Personal information
- Born: 19 June 1928 (age 98) Fajardo, Puerto Rico

Chess career
- Country: Puerto Rico

= Arturo Colón Romero =

Puerto Rican chess player (born 1928)

Arturo Colón Romero (born 19 June 1928) is a Puerto Rican chess player, who six times won Puerto Rico Chess Championships (1956, 1962, 1966, 1968, 1973, 1974).

==Chess career==
Like his brother Miguel, Arturo Colón Romero distinguished himself in chess in the city of Río Piedras, representing Puerto Rico in the international chess tournaments, during its active participation for 46 years. He six times won Puerto Rico Chess Championships in 1956, 1962, 1966, 1968, 1973, and 1974. Also Arturo Colón Romero won San Juan City Chess Championships in 1945, 1955, 1981, 1983, and 1984. He represented Puerto Rico in the Central American and Caribbean Games in 1946. In the international arena Arturo Colón Romero obtained important triumphs against recognized and famous international and world masters, such as next world World Chess Champion Bobby Fischer in an exhibition match in San Juan in 1959, and Grandmaster Larry Evans (1949) and International Master Herman Steiner (1948).

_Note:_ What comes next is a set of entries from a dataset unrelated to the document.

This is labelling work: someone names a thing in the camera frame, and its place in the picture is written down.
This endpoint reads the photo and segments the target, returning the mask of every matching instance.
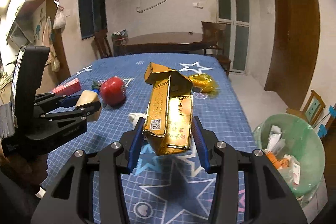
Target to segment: blue tablecloth
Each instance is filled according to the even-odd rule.
[[[208,73],[219,85],[219,95],[210,98],[194,93],[193,115],[197,115],[204,128],[216,133],[235,149],[251,152],[255,143],[246,117],[223,69],[213,57],[194,54],[135,54],[100,59],[83,68],[66,82],[79,78],[82,90],[91,89],[93,80],[118,76],[126,83],[127,99],[122,107],[105,106],[97,122],[89,122],[88,130],[49,154],[48,178],[44,187],[72,153],[78,149],[86,153],[97,152],[119,140],[123,132],[131,130],[130,112],[147,110],[152,86],[144,82],[149,62],[168,66],[183,75]],[[239,175],[238,222],[244,217],[244,178]],[[206,223],[215,187],[215,175],[207,175],[192,149],[184,154],[156,156],[150,147],[142,147],[137,168],[131,175],[122,175],[127,210],[131,223]],[[94,178],[94,220],[100,223],[98,176]]]

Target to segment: pink box
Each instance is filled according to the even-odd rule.
[[[71,80],[70,82],[67,82],[63,85],[59,85],[55,87],[52,92],[55,93],[58,96],[66,95],[69,96],[71,94],[74,94],[77,91],[82,90],[81,84],[79,83],[78,78],[75,78]]]

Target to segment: yellow plastic bag
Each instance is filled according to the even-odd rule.
[[[206,73],[199,73],[188,76],[194,86],[201,89],[202,93],[217,92],[217,83],[212,77]]]

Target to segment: metal bolt
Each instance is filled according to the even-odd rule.
[[[217,142],[216,145],[217,145],[218,148],[225,148],[226,147],[226,143],[223,142],[223,141]]]
[[[79,158],[79,157],[83,156],[83,154],[84,154],[83,150],[77,150],[75,152],[75,157]]]
[[[114,142],[114,143],[111,144],[111,147],[113,149],[118,149],[118,148],[121,147],[121,143],[120,142]]]
[[[256,149],[256,150],[254,150],[254,154],[257,157],[261,157],[264,154],[264,152],[262,152],[260,149]]]

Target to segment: black device
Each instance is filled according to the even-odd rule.
[[[86,117],[100,109],[100,102],[75,110],[49,113],[75,106],[76,96],[36,94],[40,87],[49,47],[22,46],[13,74],[11,100],[0,106],[0,141],[4,155],[19,153],[26,159],[43,155],[87,131]]]
[[[140,118],[135,129],[125,132],[98,153],[77,150],[63,166],[38,204],[31,224],[93,224],[93,172],[99,171],[101,224],[128,224],[121,174],[136,167],[143,143]],[[236,224],[238,171],[245,176],[245,224],[307,224],[295,196],[265,154],[236,151],[205,130],[198,117],[192,133],[202,167],[217,173],[209,223]]]

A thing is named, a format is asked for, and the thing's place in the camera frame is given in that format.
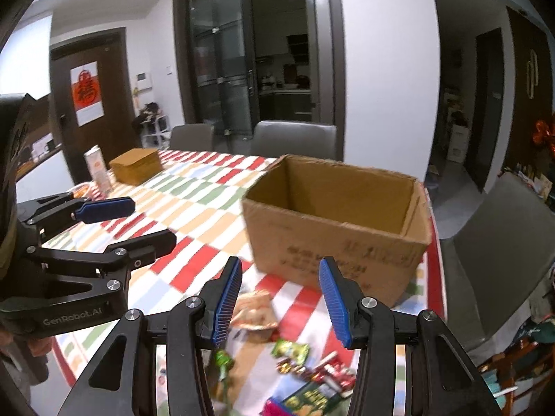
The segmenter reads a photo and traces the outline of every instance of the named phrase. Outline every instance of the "blue gripper pad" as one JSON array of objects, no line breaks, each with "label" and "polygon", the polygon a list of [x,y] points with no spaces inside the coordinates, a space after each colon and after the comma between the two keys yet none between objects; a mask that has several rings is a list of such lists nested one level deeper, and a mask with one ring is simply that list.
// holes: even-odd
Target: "blue gripper pad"
[{"label": "blue gripper pad", "polygon": [[109,198],[108,200],[86,202],[75,212],[75,220],[83,223],[97,223],[129,217],[134,212],[135,201],[131,197]]},{"label": "blue gripper pad", "polygon": [[334,327],[335,336],[343,347],[349,349],[352,344],[352,334],[349,324],[349,311],[345,307],[343,298],[338,288],[334,274],[332,273],[327,261],[323,258],[318,269],[318,279],[320,288],[324,294],[327,312],[330,315],[331,324]]},{"label": "blue gripper pad", "polygon": [[236,258],[236,261],[231,269],[231,273],[228,275],[227,283],[225,284],[225,288],[221,294],[220,301],[218,302],[214,314],[212,342],[217,347],[221,347],[228,337],[229,323],[231,322],[231,316],[233,315],[233,310],[235,309],[235,302],[237,301],[237,296],[239,295],[241,283],[242,266],[241,261]]}]

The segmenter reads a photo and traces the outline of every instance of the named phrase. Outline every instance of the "cardboard box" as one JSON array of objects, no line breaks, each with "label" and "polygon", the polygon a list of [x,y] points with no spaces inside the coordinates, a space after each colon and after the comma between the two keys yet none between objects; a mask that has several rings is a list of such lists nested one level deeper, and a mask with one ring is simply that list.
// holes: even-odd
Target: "cardboard box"
[{"label": "cardboard box", "polygon": [[332,255],[367,296],[393,306],[431,242],[424,188],[407,175],[286,155],[242,199],[257,268],[319,288]]},{"label": "cardboard box", "polygon": [[156,148],[132,148],[110,161],[110,167],[120,183],[138,186],[162,172],[162,162]]},{"label": "cardboard box", "polygon": [[451,140],[447,151],[447,160],[463,163],[468,150],[470,130],[467,127],[453,125],[451,128]]}]

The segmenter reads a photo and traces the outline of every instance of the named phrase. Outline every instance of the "striped tablecloth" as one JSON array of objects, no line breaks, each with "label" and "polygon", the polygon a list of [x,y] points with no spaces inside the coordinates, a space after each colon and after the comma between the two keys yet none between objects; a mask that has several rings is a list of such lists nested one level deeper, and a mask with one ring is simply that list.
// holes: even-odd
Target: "striped tablecloth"
[{"label": "striped tablecloth", "polygon": [[[116,183],[110,197],[130,196],[137,203],[133,215],[109,222],[84,225],[52,239],[47,247],[102,252],[110,243],[171,228],[177,247],[150,267],[134,271],[129,286],[129,308],[145,314],[167,311],[183,298],[198,293],[230,255],[243,261],[244,289],[267,289],[279,320],[282,338],[310,343],[311,361],[333,350],[343,362],[356,368],[358,352],[342,348],[331,329],[326,306],[318,290],[285,282],[259,272],[241,216],[240,199],[274,159],[215,152],[160,152],[164,170],[141,186]],[[417,314],[432,308],[443,315],[442,277],[438,242],[424,254],[416,275],[396,307]],[[72,385],[117,321],[57,336],[55,353]],[[231,333],[227,350],[236,358],[236,386],[231,400],[245,416],[257,415],[266,398],[280,391],[284,376],[275,369],[270,355],[273,344],[254,346]],[[397,349],[395,414],[404,414],[404,347]],[[165,365],[165,346],[158,351]],[[159,414],[167,413],[165,379],[157,380]]]}]

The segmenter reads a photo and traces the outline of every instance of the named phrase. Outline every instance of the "red ribbon decoration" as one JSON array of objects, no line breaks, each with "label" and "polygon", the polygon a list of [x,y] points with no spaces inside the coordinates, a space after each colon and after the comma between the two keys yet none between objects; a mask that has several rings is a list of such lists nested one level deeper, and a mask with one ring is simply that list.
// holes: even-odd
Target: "red ribbon decoration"
[{"label": "red ribbon decoration", "polygon": [[536,130],[532,133],[532,141],[538,147],[547,145],[551,156],[555,159],[555,120],[552,122],[551,127],[544,120],[538,120],[535,123]]}]

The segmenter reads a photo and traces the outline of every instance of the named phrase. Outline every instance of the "glass sliding door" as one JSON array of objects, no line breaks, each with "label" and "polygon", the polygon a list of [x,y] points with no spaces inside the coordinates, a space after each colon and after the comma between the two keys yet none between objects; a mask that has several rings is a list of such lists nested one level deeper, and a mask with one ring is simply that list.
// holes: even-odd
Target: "glass sliding door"
[{"label": "glass sliding door", "polygon": [[230,153],[248,153],[257,122],[256,112],[251,115],[258,107],[249,66],[254,52],[245,47],[252,35],[244,16],[250,14],[249,5],[245,0],[188,0],[195,109],[199,119],[214,125],[216,149]]}]

Arturo Colón Romero played for Puerto Rico in the Chess Olympiads:
- In 1956, at first board in the 12th Chess Olympiad in Moscow (+4, =2, -7),
- In 1962, at first board in the 15th Chess Olympiad in Varna (+0, =0, -4),
- In 1966, at first board in the 17th Chess Olympiad in Havana (+1, =0, -5),
- In 1968, at third board in the 18th Chess Olympiad in Lugano (+6, =3, -7),
- In 1974, at third board in the 21st Chess Olympiad in Nice (+6, =6, -3).

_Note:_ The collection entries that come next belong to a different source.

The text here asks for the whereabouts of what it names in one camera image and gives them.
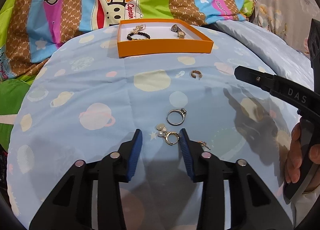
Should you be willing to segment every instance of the pearl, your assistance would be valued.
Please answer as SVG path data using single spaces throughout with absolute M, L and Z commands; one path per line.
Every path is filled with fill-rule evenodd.
M 164 123 L 159 123 L 157 126 L 156 126 L 156 129 L 158 131 L 161 131 L 163 128 L 165 128 L 165 124 Z

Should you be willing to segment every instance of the beaded bracelet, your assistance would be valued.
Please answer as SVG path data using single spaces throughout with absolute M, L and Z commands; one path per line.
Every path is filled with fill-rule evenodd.
M 137 33 L 133 33 L 133 32 L 129 33 L 128 36 L 127 36 L 127 39 L 128 40 L 138 40 L 138 39 L 134 39 L 134 38 L 131 37 L 132 35 L 135 35 L 135 34 L 144 36 L 144 37 L 146 37 L 146 39 L 150 39 L 150 36 L 148 34 L 146 34 L 144 32 L 140 32 L 140 31 L 137 32 Z

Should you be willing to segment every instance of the light blue bedsheet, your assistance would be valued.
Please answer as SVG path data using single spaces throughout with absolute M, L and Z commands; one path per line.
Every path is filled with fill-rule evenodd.
M 310 60 L 276 34 L 248 21 L 217 21 L 215 25 L 257 54 L 278 76 L 313 90 Z
M 201 184 L 188 178 L 178 145 L 156 136 L 159 123 L 186 128 L 222 160 L 246 159 L 294 220 L 282 196 L 280 160 L 299 120 L 296 108 L 236 80 L 238 65 L 273 74 L 252 51 L 227 34 L 197 29 L 214 40 L 210 54 L 119 59 L 117 26 L 74 38 L 53 54 L 23 100 L 9 147 L 8 192 L 26 228 L 76 160 L 100 160 L 139 128 L 136 174 L 121 184 L 127 228 L 195 229 Z M 201 80 L 190 76 L 193 69 Z M 182 126 L 168 125 L 167 113 L 182 107 L 188 112 Z M 228 194 L 226 202 L 229 228 Z

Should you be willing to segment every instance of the hand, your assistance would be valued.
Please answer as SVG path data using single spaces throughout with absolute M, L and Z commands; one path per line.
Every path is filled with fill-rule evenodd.
M 297 123 L 291 132 L 291 144 L 287 161 L 284 166 L 284 176 L 287 183 L 297 183 L 300 178 L 300 166 L 302 164 L 302 152 L 300 146 L 300 123 Z M 312 162 L 320 164 L 320 144 L 313 145 L 309 151 Z M 320 185 L 320 169 L 316 172 L 305 192 L 311 192 Z

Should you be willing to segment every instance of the floral fabric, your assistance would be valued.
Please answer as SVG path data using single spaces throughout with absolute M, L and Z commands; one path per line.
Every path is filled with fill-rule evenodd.
M 312 18 L 320 20 L 315 0 L 258 0 L 252 22 L 310 58 L 307 40 Z

Arturo Colón Romero played for Puerto Rico in the CACAC Team Chess Championship and won full complete of medals: gold (1966), silver (1965) and bronze (1963).

Arturo Colón Romero promoted sports-science by founding the Rosendo Matienzo Cintrón Middle School and Central High School Chess Club, occupying the Vice-Presidency of the Puerto Rico in 1982 and integrating the board of directors of the United States Chess Federation in that year.